INSTRUCTIONS FOR THE TASK: Check each line of the entries below for the word "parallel" and state only how many lines have it.

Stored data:
================

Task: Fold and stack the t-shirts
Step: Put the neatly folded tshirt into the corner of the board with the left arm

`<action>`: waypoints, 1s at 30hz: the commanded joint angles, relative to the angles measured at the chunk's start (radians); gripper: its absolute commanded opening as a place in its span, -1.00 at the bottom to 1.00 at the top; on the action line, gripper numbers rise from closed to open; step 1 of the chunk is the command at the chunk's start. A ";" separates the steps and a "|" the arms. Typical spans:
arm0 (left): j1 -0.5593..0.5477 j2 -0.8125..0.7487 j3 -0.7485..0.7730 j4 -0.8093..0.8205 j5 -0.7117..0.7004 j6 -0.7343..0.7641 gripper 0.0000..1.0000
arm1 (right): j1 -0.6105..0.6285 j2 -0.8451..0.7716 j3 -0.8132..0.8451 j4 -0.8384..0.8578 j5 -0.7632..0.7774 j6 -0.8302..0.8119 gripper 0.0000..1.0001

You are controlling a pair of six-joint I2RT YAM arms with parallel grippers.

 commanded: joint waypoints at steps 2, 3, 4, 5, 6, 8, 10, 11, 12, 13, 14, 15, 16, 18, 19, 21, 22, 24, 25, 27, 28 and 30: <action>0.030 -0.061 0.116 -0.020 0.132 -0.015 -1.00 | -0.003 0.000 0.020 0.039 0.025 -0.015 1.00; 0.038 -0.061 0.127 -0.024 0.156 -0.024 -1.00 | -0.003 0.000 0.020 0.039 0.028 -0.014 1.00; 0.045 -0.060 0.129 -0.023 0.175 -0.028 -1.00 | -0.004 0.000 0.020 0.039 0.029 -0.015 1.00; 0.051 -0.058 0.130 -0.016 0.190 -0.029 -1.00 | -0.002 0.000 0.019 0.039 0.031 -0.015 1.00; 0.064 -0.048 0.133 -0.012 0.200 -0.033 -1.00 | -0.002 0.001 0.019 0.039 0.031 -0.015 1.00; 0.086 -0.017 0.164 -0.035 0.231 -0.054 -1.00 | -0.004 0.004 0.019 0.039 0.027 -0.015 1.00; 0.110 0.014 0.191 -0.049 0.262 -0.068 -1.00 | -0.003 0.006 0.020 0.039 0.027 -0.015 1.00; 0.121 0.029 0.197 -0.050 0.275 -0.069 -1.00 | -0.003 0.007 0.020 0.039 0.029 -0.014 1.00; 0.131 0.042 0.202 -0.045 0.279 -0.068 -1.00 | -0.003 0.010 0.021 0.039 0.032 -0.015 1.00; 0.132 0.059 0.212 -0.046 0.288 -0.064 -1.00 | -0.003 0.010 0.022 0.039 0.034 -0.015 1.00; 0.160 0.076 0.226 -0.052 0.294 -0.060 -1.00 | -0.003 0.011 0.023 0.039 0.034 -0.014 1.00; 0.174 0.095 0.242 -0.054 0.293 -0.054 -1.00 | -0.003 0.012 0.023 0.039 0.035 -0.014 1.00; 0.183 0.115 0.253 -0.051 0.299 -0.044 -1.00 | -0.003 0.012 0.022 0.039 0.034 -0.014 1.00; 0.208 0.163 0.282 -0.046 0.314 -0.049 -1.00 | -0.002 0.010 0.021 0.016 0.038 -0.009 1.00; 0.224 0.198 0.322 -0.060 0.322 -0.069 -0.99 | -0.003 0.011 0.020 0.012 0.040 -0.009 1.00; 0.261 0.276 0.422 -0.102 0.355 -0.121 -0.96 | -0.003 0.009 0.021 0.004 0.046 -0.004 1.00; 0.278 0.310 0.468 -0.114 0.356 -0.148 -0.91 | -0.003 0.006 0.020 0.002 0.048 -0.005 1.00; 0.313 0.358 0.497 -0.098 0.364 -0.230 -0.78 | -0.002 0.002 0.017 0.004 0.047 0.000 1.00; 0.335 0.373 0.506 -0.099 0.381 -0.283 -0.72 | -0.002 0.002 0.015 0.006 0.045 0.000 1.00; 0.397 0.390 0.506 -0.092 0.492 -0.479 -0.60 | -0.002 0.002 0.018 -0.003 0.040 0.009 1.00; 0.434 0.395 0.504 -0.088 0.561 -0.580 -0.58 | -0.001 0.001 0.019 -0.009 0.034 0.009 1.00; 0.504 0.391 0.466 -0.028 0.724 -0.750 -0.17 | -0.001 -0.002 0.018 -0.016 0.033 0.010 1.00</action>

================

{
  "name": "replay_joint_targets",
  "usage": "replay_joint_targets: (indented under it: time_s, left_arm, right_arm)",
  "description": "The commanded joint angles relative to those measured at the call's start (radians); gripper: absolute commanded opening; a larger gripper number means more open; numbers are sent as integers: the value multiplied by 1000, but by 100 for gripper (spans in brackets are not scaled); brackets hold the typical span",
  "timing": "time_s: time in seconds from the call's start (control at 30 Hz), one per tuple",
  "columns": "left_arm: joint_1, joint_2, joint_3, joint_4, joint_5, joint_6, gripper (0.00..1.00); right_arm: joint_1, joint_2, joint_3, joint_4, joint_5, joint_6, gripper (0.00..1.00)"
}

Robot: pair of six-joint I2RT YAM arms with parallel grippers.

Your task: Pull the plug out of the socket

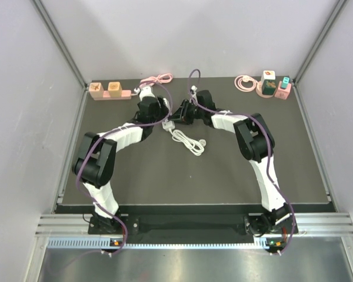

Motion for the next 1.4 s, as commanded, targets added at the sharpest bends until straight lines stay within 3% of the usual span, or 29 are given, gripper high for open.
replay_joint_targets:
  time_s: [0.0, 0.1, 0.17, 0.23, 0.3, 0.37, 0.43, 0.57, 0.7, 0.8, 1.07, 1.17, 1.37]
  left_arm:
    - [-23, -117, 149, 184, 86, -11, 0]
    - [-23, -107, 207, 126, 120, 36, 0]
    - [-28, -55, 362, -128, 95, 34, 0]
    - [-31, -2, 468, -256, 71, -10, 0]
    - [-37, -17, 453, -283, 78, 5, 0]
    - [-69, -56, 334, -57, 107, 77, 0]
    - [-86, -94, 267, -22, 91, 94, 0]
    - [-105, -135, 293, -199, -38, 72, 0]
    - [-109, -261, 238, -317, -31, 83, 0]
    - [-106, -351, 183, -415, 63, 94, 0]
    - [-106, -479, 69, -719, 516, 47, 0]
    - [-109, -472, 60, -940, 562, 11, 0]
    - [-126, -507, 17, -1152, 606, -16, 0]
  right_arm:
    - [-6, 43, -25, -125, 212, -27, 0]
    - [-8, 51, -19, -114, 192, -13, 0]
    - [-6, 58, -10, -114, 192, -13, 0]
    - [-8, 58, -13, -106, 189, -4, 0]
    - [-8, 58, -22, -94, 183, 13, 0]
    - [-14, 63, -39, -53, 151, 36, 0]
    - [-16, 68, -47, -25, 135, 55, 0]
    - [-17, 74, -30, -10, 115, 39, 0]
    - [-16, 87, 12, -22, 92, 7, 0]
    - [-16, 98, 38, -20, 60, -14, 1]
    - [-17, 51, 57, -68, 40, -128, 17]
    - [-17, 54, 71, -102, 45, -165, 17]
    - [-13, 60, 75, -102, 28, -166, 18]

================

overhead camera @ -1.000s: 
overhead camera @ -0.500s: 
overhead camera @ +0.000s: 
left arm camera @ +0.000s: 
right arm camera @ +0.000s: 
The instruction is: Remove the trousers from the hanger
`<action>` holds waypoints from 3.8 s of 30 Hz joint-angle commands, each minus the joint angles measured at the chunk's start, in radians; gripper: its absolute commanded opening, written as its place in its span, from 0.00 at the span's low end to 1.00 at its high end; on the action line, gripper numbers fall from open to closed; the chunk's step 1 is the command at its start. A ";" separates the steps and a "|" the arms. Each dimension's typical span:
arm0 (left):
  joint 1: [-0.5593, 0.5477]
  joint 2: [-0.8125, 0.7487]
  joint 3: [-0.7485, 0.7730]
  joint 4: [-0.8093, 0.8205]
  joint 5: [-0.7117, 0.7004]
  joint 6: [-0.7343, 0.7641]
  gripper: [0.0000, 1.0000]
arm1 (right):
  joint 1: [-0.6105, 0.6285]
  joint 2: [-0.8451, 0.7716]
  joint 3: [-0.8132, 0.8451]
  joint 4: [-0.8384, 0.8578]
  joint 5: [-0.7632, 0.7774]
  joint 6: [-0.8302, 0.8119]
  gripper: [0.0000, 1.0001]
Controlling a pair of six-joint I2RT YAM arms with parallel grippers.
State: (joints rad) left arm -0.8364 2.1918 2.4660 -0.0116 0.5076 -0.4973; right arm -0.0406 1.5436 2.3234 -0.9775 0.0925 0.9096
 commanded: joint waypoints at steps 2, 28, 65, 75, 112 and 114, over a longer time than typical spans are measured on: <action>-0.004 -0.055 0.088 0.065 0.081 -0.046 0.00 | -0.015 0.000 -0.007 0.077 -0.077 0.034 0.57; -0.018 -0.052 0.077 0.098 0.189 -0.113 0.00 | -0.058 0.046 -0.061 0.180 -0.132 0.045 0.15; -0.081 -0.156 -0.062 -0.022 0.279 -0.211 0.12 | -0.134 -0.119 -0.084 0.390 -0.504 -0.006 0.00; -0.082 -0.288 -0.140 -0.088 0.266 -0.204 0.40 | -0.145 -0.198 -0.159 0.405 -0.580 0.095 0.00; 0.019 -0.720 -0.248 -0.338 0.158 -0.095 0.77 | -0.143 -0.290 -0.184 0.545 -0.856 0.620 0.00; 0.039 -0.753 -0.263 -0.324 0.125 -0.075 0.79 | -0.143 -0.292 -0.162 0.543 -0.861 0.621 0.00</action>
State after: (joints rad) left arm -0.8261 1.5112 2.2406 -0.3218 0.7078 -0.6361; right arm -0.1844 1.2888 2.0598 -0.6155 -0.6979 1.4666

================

WRITTEN ANSWER: 3